Adescano adulti sul web per poi ricattarli accusandoli di pedofilia

Rimini

FORLÌ. Interpretavano alla perfezione il ruolo di vittime, per poi trasformarsi in persecutrici senza scrupoli nei confronti di quanti, sensibili al fascino delle adolescenti, abboccavano alle proposte di amicizia su facebook pronte a trasformarsi in vere e proprie estorsioni con la minaccia di denuncia per pedofilia. L’inchiesta della Squadra Mobile, iniziata circa un anno fa, ha portato alla denuncia di dieci minori forlivesi, cinque dei quali ragazze, e di tre adulti.

Il sesso. Per il primo di questi, un 30enne proveniente da fuori regione, che in un paio di occasioni ha concluso atti sessuali con due ragazzine della banda in un albergo del centro, è scattata la denuncia per prostituzione minorile, aggravata - dopo la perquisizione domiciliare - da quella di detenzione di materiale pedopornografico. Accusa, quest’ultima, rivolta anche agli altri due, tra i 24 e 25 anni, entrambi del Forlivese.
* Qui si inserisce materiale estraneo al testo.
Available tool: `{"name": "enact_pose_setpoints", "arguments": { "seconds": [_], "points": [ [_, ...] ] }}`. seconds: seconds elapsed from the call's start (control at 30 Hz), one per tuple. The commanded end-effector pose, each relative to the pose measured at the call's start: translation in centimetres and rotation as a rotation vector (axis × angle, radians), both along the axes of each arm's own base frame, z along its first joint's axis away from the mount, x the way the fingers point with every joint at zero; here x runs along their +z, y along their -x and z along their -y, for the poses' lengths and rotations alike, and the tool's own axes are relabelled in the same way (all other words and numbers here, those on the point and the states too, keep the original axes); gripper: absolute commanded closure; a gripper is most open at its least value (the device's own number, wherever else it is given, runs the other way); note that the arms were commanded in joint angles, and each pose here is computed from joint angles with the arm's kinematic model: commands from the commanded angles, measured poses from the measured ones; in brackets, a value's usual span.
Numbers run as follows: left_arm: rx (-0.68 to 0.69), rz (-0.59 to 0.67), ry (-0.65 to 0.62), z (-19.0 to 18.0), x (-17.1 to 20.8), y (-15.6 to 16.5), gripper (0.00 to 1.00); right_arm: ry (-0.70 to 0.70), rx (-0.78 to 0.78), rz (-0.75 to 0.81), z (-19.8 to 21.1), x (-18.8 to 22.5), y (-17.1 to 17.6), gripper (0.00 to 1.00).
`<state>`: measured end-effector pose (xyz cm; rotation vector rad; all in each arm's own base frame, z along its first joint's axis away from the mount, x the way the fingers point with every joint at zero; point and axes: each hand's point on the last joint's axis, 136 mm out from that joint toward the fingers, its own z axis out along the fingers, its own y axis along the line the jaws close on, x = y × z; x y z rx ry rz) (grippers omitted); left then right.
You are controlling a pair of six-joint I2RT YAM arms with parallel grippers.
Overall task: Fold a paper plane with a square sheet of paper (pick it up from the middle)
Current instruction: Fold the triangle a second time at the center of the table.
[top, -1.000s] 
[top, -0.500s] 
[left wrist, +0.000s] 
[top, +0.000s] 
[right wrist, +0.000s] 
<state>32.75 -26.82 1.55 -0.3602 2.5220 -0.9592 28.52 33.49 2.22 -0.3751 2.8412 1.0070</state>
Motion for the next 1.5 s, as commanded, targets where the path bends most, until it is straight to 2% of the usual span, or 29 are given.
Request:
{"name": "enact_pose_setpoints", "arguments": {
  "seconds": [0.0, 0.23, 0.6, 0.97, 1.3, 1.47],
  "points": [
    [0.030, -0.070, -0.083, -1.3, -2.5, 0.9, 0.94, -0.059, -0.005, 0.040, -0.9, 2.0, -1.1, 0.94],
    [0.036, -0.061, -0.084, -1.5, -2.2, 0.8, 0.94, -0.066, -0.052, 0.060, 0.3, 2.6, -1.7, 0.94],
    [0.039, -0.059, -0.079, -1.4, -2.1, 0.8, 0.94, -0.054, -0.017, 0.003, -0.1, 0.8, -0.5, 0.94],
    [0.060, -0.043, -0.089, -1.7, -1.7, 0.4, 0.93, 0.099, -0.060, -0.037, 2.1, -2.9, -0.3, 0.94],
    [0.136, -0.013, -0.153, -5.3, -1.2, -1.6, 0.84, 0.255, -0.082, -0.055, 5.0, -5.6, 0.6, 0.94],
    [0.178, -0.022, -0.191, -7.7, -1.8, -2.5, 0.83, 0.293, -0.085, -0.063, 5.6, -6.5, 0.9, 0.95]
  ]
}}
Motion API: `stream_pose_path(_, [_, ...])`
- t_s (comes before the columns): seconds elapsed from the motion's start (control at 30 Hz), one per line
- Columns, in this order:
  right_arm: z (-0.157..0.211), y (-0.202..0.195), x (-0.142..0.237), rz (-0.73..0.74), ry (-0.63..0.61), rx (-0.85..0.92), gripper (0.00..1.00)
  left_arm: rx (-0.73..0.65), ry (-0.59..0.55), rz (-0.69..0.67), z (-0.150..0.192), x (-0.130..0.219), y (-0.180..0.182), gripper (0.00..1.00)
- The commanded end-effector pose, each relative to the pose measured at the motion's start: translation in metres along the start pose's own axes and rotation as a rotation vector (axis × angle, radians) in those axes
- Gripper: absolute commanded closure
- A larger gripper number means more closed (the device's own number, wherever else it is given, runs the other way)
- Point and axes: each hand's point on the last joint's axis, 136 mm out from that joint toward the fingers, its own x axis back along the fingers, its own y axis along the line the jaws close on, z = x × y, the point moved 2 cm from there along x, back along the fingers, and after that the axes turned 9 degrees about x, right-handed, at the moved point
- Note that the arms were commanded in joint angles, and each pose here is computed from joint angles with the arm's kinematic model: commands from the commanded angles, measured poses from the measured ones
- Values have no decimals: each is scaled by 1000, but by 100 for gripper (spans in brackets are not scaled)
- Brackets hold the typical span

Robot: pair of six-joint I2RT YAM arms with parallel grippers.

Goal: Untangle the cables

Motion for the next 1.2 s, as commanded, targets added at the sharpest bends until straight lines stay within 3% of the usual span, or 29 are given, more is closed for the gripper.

Dio denaro. Ma quello che ha colpito gli inquirenti, impegnati in un serrato lavoro di indagine nel quale si sono avvalsi anche di pedinamenti e intercettazioni telefoniche, è l’assoluta mancanza di scrupoli da parte dei giovanissimi coinvolti, in gran parte 14enni all’epoca dei fatti - due i 18enni - e la freddezza con la quale ponevano in essere minacce e richieste di denaro: inizialmente per ricariche telefoniche e poi in contanti. Ma non solo.

Una fame di soldi che li aveva spinti anche a commettere piccoli furti ai danni di coetanei durante l’orario scolastico. Pochi spiccioli prelevati nei portafogli lasciati incustoditi. Per tutti questi motivi sul gruppo di giovani sono piovute le denunce, a vario titolo, per estorsione, tentata e consumata, tentata rapina e furto aggravato.

La “confessione”. A permettere di squarciare il velo sull’inquietante vicenda la confessione di una 14enne, indotta con forza dai genitori a parlare con la Polizia quando questi l’hanno trovata con l’ultimo modello di Iphone5S - del valore di alcune centinaia di euro, regalato, così come all’amica, dall’adulto che aveva appena incontrato nella camera d’albergo - senza che la figlia potesse dare spiegazioni plausibili. Ragazzina che, dopo lo sfogo con gli agenti della Mobile guidati dal dirigente Claudio Cagnini, si è sfilata dalla vicenda nell’ambito della quale non aveva ancora concretizzato alcun tipo di reato.

A quel punto ha preso il via il lavoro d’indagine, proseguito fino alla scorsa settimana quando sono stati fatti gli ultimi interrogatori.

I ricatti. E dalle parole degli inquirenti emerge in tutta la sua crudezza il modus operandi del gruppo. L’esca è rappresentata dall’invio di foto esplicite scaricate da internet e spacciate per proprie, ricevendone, però, in cambio di autentiche da parte degli interlocutori interessati. Armi, a quel punto, determinanti per far scattare il tentativo di estorsione. Richieste di ricariche telefoniche da 10, 20, 30 euro che, però, si estendevano agli altri componenti la banda, anche ragazzi come ricordato, che però agiscano con “nickname” (soprannomi) femminili. Davanti alle perplessità dei ricattati nessun passo indietro: «non mi interessa dove - ricorda la capobanda in una intercettazione telefonica - ma trova i soldi».

Il pentimento. L’indagine, chiusa dopo gli interrogatori e le confessioni di una parte dei coinvolti, è stata seguita dal magistrato Alessandra Serra, della Procura dei minori del Tribunale di Bologna. Mentre la parte relativa agli adulti coinvolti è stata affidata a Simone Purgato della Procura distrettuale sempre di Bologna. Davanti all’enorme gravità di quanto commesso, l’adolescente alla guida del gruppo si è dichiarata pentita e pronta a cambiare vita e “cattive compagnie”.